Less common causes include technical factors such as using continuous suture instead of interrupted sutures and noninfectious aortitis [2,3].

Almost every cause of noninfectious aortitis has been reported as a cause of prosthetic valve dehiscence with a young age, high C – reactive protein levels and active inflammation being the most important risk factors for valve dehiscence in this setting [3]. There is one case report of aortic valve dehiscence complicating chronic granulomatous disease [4].

Patients usually present with heart failure and /or infective endocarditis, they can also present with one or more local complications of aortic valve dehiscence.
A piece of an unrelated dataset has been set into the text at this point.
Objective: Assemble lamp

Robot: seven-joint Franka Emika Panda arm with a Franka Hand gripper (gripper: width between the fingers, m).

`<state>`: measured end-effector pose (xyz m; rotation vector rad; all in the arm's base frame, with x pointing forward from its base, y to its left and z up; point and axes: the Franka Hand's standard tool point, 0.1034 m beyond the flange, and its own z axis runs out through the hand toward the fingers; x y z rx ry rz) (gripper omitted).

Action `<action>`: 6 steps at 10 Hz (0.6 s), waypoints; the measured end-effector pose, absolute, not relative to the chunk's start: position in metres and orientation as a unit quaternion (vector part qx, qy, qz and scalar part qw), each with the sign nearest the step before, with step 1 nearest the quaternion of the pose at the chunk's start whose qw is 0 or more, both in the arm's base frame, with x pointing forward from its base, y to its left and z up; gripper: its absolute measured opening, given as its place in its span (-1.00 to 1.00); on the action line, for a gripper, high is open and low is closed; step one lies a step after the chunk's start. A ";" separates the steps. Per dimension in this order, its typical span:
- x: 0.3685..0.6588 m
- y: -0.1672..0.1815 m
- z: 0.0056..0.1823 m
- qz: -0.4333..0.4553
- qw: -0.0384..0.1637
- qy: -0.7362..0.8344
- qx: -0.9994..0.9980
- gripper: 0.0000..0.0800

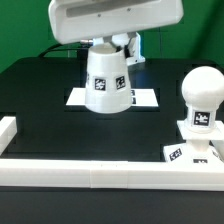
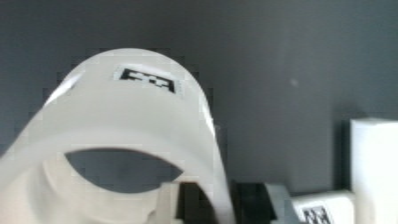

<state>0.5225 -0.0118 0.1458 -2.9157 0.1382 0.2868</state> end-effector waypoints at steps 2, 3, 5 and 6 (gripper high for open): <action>0.556 0.013 0.172 0.069 0.110 0.075 -0.989 -0.88; 0.572 0.024 0.184 0.063 0.111 0.094 -0.987 -0.88; 0.581 0.028 0.187 0.058 0.108 0.098 -0.988 -0.88; 0.581 0.027 0.186 0.059 0.108 0.099 -0.987 -0.88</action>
Offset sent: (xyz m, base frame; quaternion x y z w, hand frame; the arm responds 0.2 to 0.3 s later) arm 0.0667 0.0385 0.0416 -0.0281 0.0037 0.0872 0.9958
The structures most likely to be involved are those in close proximity to the aortic valve such as the ascending aorta, the right ventricular outflow and mitral valve resulting in mitral regurgitation, ascending aortic dissection or right sided heart failure due to extension into the right ventricular outflow [5].
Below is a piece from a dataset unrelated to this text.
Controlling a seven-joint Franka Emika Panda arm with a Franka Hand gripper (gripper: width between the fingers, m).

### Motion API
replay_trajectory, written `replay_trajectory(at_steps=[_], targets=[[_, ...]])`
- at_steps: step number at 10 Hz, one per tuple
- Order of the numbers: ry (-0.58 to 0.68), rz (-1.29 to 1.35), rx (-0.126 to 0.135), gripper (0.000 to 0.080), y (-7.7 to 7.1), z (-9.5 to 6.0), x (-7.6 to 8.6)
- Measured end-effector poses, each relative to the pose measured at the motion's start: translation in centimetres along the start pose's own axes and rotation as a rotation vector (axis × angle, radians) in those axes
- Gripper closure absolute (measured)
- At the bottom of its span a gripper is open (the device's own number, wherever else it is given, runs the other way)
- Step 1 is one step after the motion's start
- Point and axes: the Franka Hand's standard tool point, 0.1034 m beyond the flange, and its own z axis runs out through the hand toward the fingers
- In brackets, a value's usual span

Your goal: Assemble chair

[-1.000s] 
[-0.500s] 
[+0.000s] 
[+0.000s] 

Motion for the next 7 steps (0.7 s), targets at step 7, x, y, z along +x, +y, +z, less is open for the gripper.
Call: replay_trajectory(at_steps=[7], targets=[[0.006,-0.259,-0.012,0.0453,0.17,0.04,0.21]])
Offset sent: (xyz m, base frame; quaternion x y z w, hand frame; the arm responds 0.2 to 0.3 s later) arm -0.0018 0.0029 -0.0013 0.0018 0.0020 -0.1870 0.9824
The key to diagnosis is the demonstration of a large perivalvular echolucent space with evidence of flow inside the space with or without a rocking motion of the aortic valve on imaging [6]. The imaging modalities capable of demonstrating this include transthoracic echo, transesophageal echo and computed tomographic scan [1]. A tilting of the aortic valve prosthesis by eight degrees or more on a plain chest roentgenogram is a cause for concern and requires further imaging [1]. Echo provides information about the hemodynamic consequences of the dehiscence and local effects on surrounding anatomic structures such as involvement of the mitral annulus causing mitral regurgitation [5] and compression of the pulmonary trunk as was present in this patient. On a computed tomographic scan valve dehiscence is seen as a continuous column of contrast in the perivalvular space [1]. CT allows planning for surgery by providing information about the proximity of the thoracic aneurysm to the chest wall and other surrounding structures such as coronary bypass grafts [7].
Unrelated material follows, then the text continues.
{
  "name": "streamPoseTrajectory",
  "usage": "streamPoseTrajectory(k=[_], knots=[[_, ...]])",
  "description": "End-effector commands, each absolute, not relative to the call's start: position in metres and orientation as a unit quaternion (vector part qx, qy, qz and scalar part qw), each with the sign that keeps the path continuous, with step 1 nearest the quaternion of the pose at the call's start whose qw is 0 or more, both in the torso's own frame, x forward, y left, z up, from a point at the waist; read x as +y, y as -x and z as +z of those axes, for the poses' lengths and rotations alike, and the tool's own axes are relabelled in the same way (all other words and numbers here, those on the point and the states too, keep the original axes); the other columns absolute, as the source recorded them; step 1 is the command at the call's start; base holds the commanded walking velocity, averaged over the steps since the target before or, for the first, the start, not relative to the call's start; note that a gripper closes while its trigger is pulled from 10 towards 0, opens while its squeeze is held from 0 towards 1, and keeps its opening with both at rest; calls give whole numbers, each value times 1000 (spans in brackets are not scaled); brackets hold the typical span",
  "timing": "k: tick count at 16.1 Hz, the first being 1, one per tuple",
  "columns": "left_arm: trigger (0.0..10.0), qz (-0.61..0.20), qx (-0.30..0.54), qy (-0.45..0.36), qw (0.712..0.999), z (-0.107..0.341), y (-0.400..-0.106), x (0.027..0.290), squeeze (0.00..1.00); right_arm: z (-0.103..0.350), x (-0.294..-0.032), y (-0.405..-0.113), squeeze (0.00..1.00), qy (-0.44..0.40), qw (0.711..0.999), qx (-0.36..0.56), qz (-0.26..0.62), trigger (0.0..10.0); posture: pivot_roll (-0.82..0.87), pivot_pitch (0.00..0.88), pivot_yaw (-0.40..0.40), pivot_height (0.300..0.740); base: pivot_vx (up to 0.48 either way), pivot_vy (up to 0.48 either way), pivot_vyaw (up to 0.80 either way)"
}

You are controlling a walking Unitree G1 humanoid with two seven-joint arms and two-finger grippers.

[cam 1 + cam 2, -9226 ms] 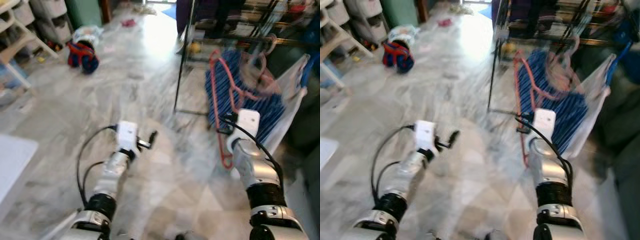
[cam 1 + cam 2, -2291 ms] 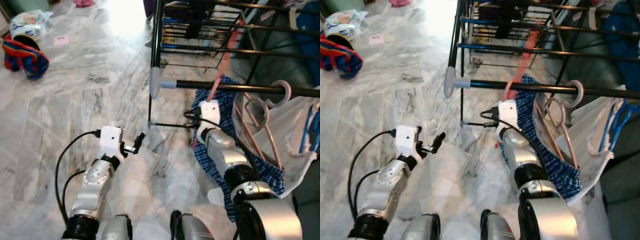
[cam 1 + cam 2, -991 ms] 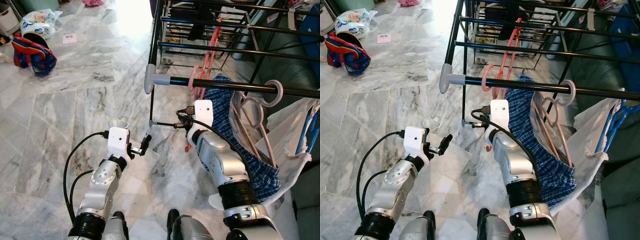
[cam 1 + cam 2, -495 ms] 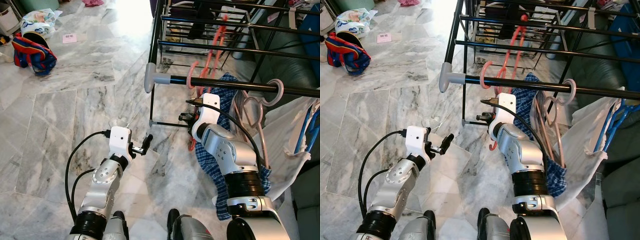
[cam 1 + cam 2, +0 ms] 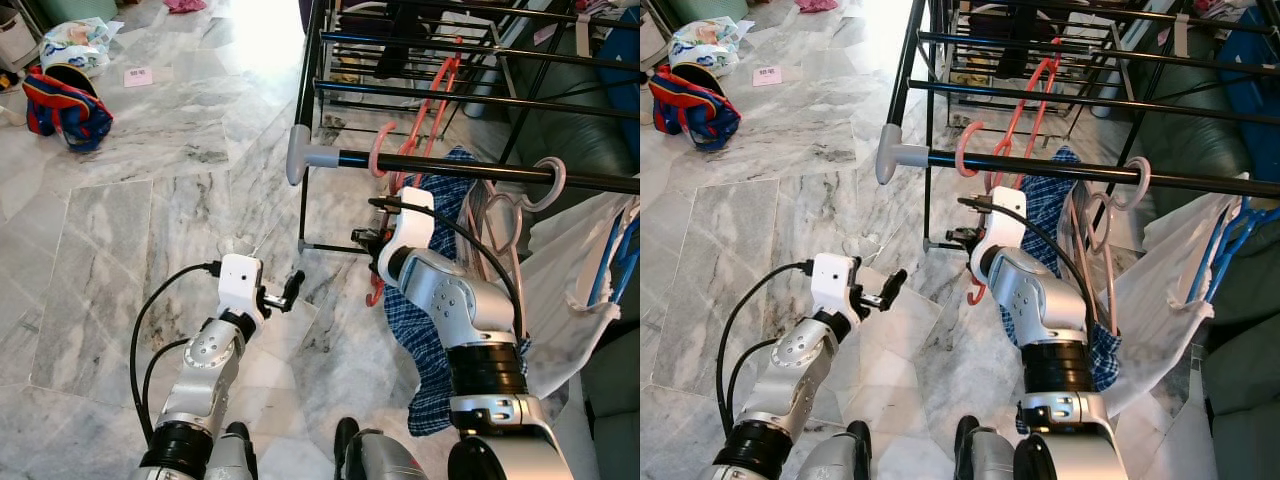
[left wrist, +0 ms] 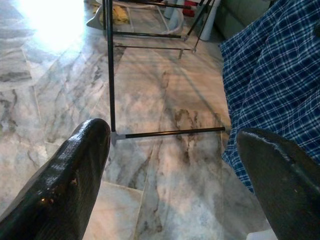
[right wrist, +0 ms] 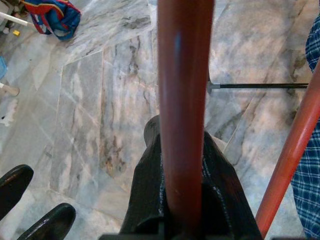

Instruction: Hang hanger

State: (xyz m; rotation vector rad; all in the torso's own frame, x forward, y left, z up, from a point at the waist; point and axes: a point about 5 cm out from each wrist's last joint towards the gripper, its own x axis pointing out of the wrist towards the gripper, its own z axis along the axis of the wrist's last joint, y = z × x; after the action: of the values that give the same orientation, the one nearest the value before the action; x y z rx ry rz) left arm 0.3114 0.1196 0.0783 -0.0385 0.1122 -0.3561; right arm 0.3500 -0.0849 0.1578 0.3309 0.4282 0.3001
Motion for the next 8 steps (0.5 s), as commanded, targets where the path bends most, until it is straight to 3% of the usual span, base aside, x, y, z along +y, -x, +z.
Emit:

The treatment of choice is expeditious surgical replacement of the valve, repair of any associated complication such as an involvement of other valves and reimplantation of coronary arteries if possible or surgical bypass if reimplantation is not possible due to friability of tissue. The 30 day mortality for the surgery is as high as 27% and the 6 year survival rate only 13.5% [2]. Expeditious surgery may not be possible in setting of complications from septic embolization such as mycotic aneurysms and hemorrhagic strokes [8].